Sriganananthan -the 'healer'
Sriganananthan himself came from a family of such healers. While his grandfather and father were self-taught, Srigananathan was the first in his family to study the subject at the Lanka Siddha Ayurvedic Medical College. "I felt compelled," he remembers now, "I believed that if I did not carry on the family tradition, it would be lost."
He used what he had learned to inform COPHARM's efforts to produce a range of medicines that included infused oils, kalippu or paste-based remedies and sooranai or powders, among others. Even though they enjoyed some successes, the society also faced significant challenges over the years, not least because of the conflict: their operations were interrupted more than once due to the conflict, and their members were displaced. But in post-war Sri Lanka, COPHARM found challenges of a different sort altogether.
Reinventing COPHARM- Post war years
There were serious issues related to production, including lack of critical equipment and less-than-stringent hygiene standards. The packaging, which did not matter quite as much during the war years, now did little to attract customers. Perhaps most critically, COPHARM had to face competition from better established companies coming in from the south of the island. They found a new generation of customers was unwilling to put work into preparing finicky and time consuming medicines-what everyone wanted was a tablet or a syrup that took no effort. COPHARM found they were out of step with the times.
'Trust' is Key
Today, the society is ensconced in a spacious new production and sales center some twenty minutes away from the main Jaffna town. The center not only has all the new equipment they need, but also better packaging and distribution facilities. It is the focal point for the delivery of some 1,000 raw ingredients drawn from 75 direct local suppliers, and over 200 indirect suppliers.
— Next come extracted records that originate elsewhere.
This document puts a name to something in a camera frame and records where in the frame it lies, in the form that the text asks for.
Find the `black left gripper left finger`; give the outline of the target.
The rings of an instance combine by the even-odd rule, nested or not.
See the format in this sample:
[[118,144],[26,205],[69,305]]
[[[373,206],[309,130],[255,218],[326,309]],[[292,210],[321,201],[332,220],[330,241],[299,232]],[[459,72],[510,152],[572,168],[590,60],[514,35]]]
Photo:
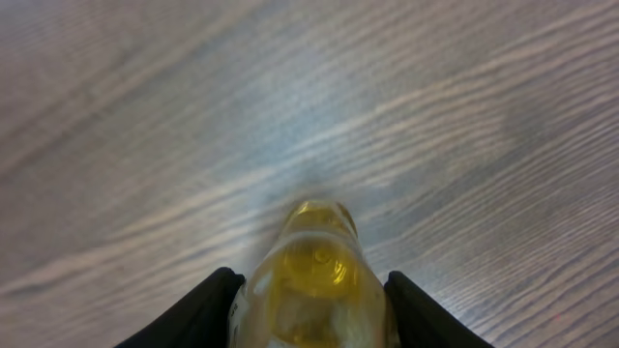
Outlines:
[[116,348],[225,348],[228,313],[245,277],[216,269],[152,323]]

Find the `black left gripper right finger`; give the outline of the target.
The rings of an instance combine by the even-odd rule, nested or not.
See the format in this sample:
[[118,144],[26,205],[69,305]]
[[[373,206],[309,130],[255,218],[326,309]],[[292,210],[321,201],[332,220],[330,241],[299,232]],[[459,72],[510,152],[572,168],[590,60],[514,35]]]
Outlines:
[[400,271],[384,285],[405,348],[492,348]]

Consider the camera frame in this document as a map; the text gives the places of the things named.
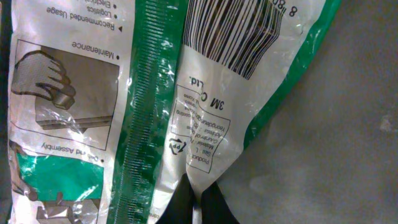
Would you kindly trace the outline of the green white 3M bag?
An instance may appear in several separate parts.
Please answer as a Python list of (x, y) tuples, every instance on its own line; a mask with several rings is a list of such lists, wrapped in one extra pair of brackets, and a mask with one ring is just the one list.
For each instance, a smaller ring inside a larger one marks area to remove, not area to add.
[(9, 223), (156, 223), (201, 195), (306, 71), (336, 0), (12, 0)]

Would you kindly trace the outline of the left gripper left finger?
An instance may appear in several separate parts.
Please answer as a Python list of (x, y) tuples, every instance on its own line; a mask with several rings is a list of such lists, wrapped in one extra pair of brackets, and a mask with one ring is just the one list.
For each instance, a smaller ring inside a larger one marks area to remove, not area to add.
[(187, 174), (184, 174), (156, 224), (192, 224), (194, 201), (194, 191)]

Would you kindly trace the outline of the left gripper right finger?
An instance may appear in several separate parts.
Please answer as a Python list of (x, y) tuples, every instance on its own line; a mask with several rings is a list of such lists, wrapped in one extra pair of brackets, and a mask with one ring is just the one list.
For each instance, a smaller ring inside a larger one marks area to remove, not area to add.
[(201, 195), (202, 224), (239, 224), (214, 182)]
These include producers of sesame or gingelly oil, as well as farmers who bring the medicinal herbs growing in their fields to the center.
"I am happy that we can support so many families," says Suppan Sinnarasa, the president of COPHARM. He highlights the role their medicines have played in supporting the population here through thick and thin. "We managed to survive it all," he says.
( UN feature story to mark the World Health Day on 7th April 2018)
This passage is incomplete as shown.